**EXERCISE DETAILS:** Every line containing "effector" should be copied out. Go through the entries and find them.

[Records from a data source]
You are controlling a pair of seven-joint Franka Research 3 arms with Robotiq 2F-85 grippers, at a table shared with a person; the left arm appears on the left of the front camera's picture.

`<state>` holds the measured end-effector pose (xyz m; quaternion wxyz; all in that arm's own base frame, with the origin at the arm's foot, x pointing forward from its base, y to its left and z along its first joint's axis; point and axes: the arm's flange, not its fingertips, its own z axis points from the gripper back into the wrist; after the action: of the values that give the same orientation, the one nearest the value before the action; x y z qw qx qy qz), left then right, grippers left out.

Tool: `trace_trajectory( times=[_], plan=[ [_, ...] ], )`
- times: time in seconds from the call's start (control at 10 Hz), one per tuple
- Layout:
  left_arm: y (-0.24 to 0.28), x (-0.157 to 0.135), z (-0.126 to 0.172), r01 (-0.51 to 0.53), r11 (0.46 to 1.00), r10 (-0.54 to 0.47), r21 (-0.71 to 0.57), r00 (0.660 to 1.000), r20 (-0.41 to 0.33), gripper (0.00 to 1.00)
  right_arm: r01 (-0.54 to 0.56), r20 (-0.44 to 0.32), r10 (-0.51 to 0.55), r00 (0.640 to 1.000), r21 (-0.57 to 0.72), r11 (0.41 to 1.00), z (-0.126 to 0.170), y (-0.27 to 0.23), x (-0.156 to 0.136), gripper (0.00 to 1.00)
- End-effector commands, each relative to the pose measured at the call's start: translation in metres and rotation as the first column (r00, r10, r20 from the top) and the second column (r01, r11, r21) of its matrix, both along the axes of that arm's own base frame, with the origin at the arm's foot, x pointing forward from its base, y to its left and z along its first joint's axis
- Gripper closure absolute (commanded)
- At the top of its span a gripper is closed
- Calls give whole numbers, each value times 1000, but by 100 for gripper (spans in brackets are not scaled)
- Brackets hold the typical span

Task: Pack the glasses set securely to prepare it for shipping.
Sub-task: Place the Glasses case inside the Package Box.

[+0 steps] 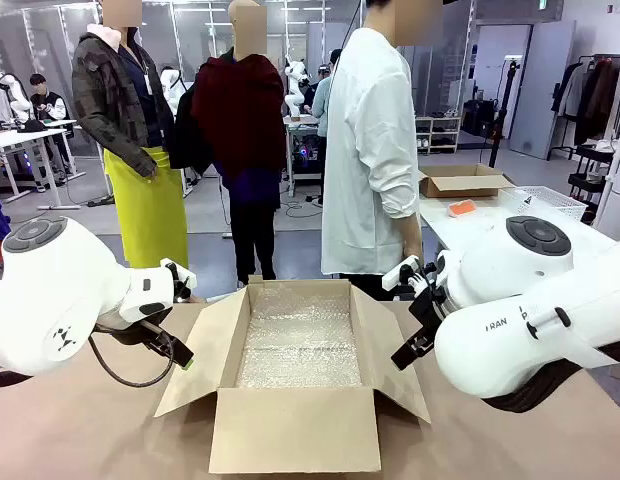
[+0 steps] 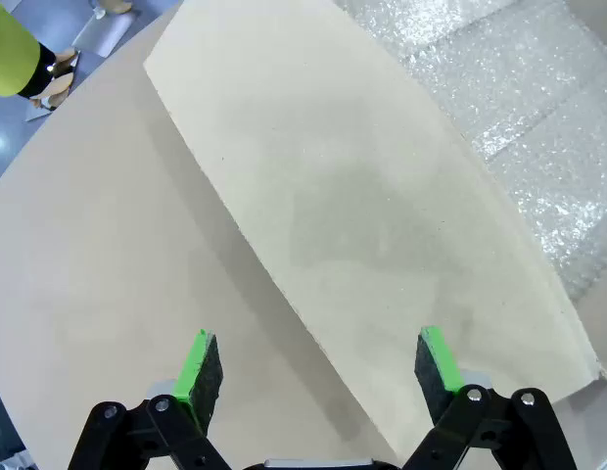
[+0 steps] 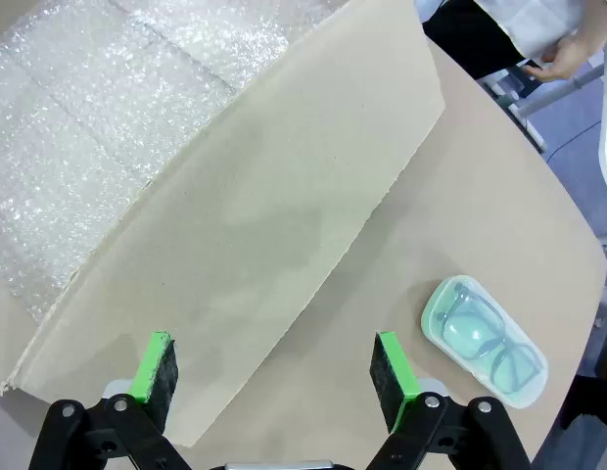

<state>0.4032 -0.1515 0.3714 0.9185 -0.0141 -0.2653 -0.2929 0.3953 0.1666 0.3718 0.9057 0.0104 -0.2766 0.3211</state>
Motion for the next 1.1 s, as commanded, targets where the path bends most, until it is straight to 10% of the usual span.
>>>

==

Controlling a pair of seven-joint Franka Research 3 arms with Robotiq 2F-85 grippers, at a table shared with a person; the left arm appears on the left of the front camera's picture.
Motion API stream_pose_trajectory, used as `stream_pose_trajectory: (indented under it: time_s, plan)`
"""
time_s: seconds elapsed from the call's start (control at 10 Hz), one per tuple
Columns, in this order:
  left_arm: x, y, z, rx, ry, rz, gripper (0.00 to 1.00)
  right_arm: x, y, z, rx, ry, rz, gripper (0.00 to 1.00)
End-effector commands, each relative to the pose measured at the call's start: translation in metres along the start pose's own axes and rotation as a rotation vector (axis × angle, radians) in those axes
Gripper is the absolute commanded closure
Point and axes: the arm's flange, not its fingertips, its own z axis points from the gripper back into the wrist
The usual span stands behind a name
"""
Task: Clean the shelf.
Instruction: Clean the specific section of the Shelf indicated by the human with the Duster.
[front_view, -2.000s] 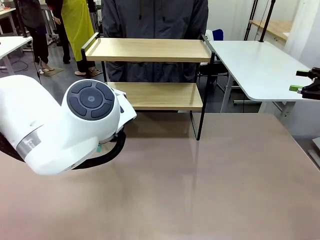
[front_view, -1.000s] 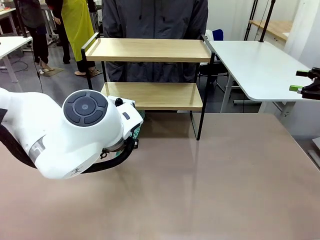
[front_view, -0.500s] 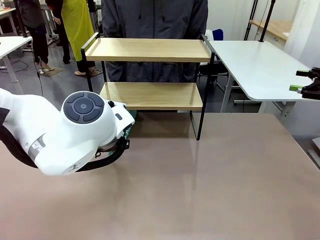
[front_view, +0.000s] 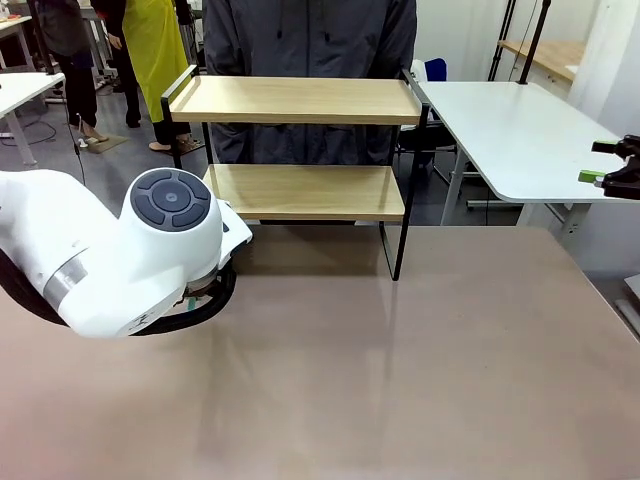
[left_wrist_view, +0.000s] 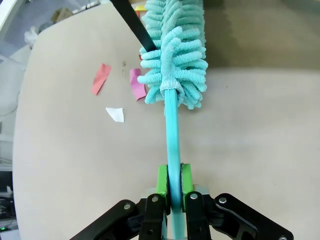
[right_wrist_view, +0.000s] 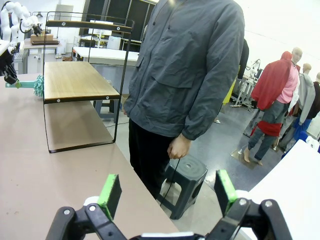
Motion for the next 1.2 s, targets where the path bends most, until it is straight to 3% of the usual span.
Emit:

**REPLY:**
`<state>` holds the measured end-effector pose (xyz m; quaternion wxyz; all in that arm's own base frame, with the origin at the arm's foot, x pointing forward from its base, y to its left and z along its first joint's axis; point and axes: the arm's flange, not its fingertips, its own z axis points from the gripper back into the wrist; after the action: of the values that give the same orientation, the one nearest the value before the action; x y z qw qx qy qz), left then right, grippers left out.
- End-effector commands, each relative to the pose measured at the call's start: translation in metres and rotation as the first column (r00, r10, r20 from the top) and the second column (r01, r11, r21) of its matrix, both along the axes of that arm's own base frame, with the origin at the arm's foot, x pointing forward from its base, y to its left and z along its first joint's axis
End-effector commands, each relative to the pose measured at the call's start: translation in metres along the start pose's own axes and rotation as a rotation vector (axis × angle, radians) in those axes

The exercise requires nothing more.